Recuerdo la primera vez que fuí a tu casa. Estuve esperando mucho tiempo sentado en un sillón donde un gato dormía apaciblemente.

Y frente a mí las fotos de tu familia. Tu mamá sonriendo agradable de perfil como esas estrellas de cine. Tus hermanas haciendo muecas en una tarde soleada en el mar, en otra tú, muy seria, con un peinado que te hacía ver tan distinta a quien veo cotidianamente en la escuela.

Entonces cierro los ojos. Y trato de imaginar lo que quiero decirte. Cierro bien fuerte los ojos y hasta veo estrellas de colores, como si juegos pirotécnicos estallaran en silencio en mi mente.

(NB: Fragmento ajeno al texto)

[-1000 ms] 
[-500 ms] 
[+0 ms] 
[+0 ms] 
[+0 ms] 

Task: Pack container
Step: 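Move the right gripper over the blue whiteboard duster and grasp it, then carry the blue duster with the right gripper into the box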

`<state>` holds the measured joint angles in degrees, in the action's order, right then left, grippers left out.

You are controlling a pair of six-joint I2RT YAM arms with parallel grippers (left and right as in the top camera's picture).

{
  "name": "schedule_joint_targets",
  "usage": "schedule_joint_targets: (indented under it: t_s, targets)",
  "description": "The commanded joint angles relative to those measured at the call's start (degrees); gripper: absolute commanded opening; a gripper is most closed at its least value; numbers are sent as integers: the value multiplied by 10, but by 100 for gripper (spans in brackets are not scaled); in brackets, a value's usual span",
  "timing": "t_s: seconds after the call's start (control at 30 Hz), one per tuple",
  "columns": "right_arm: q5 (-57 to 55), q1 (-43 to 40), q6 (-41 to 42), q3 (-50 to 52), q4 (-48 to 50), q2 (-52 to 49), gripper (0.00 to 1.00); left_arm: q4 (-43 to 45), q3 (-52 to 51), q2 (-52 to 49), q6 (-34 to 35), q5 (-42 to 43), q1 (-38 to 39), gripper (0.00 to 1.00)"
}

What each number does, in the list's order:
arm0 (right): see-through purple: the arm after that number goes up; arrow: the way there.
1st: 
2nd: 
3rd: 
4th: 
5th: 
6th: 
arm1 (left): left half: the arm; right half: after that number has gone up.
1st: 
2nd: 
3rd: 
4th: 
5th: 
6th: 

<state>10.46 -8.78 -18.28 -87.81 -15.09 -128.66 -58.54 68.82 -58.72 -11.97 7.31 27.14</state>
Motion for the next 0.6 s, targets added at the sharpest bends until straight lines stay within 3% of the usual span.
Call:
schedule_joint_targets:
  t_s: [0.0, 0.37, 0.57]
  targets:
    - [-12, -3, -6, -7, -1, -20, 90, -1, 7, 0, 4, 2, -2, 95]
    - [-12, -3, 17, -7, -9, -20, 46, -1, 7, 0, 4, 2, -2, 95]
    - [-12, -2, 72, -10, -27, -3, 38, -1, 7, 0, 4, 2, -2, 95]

¿Cómo poder transmitir esta idea, como hacerte sentir lo que siento? Entonces me interrumpe la música malgrabada de un carrito de helados que pasa enfrente de tu casa.

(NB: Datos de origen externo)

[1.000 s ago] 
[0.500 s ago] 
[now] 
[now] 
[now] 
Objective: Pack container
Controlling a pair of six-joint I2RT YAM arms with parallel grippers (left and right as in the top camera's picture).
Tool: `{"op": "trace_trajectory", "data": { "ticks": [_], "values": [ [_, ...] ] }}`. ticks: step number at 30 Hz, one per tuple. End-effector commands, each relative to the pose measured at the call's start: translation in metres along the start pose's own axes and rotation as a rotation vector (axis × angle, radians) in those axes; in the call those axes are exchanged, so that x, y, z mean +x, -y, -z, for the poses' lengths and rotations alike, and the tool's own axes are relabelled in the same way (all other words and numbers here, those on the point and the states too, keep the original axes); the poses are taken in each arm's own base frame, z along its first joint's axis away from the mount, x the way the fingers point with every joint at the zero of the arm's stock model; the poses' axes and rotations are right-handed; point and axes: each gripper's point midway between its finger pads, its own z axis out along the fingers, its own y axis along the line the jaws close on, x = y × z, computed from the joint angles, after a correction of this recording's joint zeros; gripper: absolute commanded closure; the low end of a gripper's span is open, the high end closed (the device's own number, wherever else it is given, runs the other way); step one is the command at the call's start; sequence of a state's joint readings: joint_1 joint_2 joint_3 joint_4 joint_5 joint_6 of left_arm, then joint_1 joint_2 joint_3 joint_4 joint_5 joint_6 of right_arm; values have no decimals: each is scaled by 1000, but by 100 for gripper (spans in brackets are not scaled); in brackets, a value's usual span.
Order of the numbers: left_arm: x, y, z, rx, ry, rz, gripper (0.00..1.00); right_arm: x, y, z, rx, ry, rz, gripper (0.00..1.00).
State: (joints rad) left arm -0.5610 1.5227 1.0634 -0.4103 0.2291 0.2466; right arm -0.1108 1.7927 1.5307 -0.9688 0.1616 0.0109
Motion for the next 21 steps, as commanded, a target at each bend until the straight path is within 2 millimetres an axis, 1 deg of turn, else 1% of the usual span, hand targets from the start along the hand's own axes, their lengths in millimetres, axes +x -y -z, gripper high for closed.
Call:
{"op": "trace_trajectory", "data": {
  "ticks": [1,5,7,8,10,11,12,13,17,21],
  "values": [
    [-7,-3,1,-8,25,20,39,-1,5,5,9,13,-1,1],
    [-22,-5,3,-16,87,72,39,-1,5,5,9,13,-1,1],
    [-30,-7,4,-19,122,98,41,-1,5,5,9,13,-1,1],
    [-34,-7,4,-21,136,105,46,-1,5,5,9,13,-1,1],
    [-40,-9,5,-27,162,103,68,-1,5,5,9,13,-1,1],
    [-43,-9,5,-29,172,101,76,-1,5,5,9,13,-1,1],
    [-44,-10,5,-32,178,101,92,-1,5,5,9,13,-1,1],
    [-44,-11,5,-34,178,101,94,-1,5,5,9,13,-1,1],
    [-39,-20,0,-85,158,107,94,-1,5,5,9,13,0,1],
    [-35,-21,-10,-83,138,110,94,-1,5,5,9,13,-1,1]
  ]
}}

Recorro un poco la cortina y veo el carrito. Tiene dibujos de conos de nieve y una “banana split” y una lista de precios y avanza lento y esa música despierta los antojos a la gente y la curiosidad de los niños.

Estás en el segundo piso y desde ahí me dices que te compre algo. Salgo de la casa y le hago una seña al vendedor de helados. No se me ocurre otra cosa mas que una “Banana Split” bañada con sabrosas chispas de colores.

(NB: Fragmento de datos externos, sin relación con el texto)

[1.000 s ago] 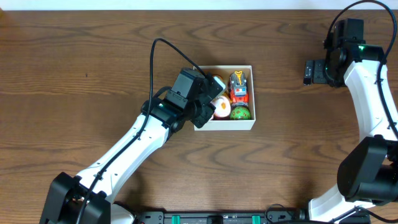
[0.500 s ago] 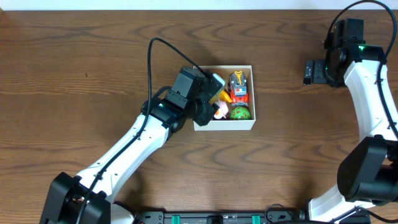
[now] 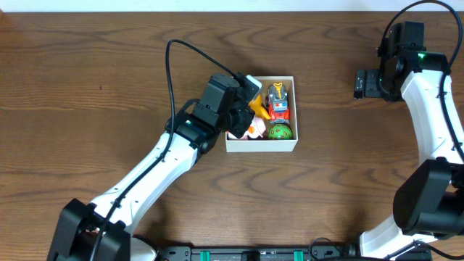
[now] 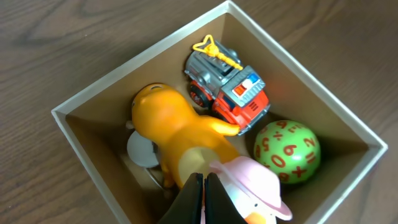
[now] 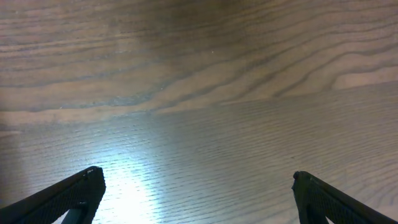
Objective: Pack container
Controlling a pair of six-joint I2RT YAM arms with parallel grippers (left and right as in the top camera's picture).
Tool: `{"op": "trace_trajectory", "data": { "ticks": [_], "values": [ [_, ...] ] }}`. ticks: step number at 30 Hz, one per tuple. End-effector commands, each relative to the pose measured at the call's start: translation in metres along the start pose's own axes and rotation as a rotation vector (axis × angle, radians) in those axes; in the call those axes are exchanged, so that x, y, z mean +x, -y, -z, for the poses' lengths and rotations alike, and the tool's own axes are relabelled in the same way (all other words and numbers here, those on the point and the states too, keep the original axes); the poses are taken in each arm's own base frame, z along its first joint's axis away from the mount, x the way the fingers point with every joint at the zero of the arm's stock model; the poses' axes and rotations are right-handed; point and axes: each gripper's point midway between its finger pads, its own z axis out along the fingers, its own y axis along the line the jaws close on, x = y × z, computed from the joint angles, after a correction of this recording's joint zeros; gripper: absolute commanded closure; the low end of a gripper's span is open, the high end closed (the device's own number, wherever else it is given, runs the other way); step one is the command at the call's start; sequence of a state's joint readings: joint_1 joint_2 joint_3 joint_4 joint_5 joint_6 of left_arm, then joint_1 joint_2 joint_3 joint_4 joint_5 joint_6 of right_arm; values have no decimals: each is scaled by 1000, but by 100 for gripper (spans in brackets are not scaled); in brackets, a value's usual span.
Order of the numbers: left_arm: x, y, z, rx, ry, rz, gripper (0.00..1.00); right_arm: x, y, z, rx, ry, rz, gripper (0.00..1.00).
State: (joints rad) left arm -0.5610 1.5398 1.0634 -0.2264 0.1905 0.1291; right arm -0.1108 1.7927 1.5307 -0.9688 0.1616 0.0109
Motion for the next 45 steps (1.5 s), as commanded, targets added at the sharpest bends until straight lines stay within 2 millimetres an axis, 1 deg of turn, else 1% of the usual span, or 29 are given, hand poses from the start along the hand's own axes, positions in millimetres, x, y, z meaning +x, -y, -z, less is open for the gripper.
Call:
{"op": "trace_trajectory", "data": {
  "ticks": [1,7,10,16,18,22,26,31,34,36,39,41,43,45],
  "values": [
    [7,-7,-10,-27,-29,17,94,-1,5,5,9,13,-1,1],
    [25,1,-26,-3,-94,12,94,-1,5,5,9,13,-1,1],
    [32,12,-31,18,-122,-3,94,-1,5,5,9,13,-1,1],
    [45,36,-30,55,-177,-40,94,-1,5,5,9,13,-1,1],
    [51,38,-29,59,-200,-42,94,-1,5,5,9,13,-1,1],
    [59,34,-27,34,-234,-43,94,-1,5,5,9,13,-1,1],
    [59,24,-28,-26,-237,-50,94,-1,5,5,9,13,-1,1],
    [61,18,-29,-56,-244,-60,94,-1,5,5,9,13,0,1],
    [66,18,-33,-55,-259,-63,94,-1,5,5,9,13,-1,1],
    [73,17,-39,-54,-281,-62,94,-1,5,5,9,13,-1,1],
    [85,16,-52,-51,-316,-73,94,-1,5,5,9,13,-1,1],
    [89,16,-59,-47,-323,-94,94,-1,5,5,9,13,-1,1],
    [86,16,-62,-45,-310,-111,94,-1,5,5,9,13,-1,1],
    [78,16,-61,-46,-280,-114,94,-1,5,5,9,13,-1,1]
  ]
}}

Por fin ya estás en la sala. Te doy ese manjar de sabores. Y como si de algo mágico se tratara miles de colores adornan la nieve blanca. “Mira”, me dices, “parecen juegos pirotécnicos congelados”.

Lo demás es silencio. El mas hermoso silencio que recuerdo haber compartido con alguien mientras ese alguien disfruta de algo. El gato ya no está en el sillón. La ventana está abierta y las cortinas se mueven tenues, silenciosas.

La tarde es maravillosa. Llena de luz. Como esos destellos que no sabía cómo explicar. Es increíble cómo la belleza de lo que sentimos siempre encuentra el camino para llegar.

La emoción de la vida siempre se comparte.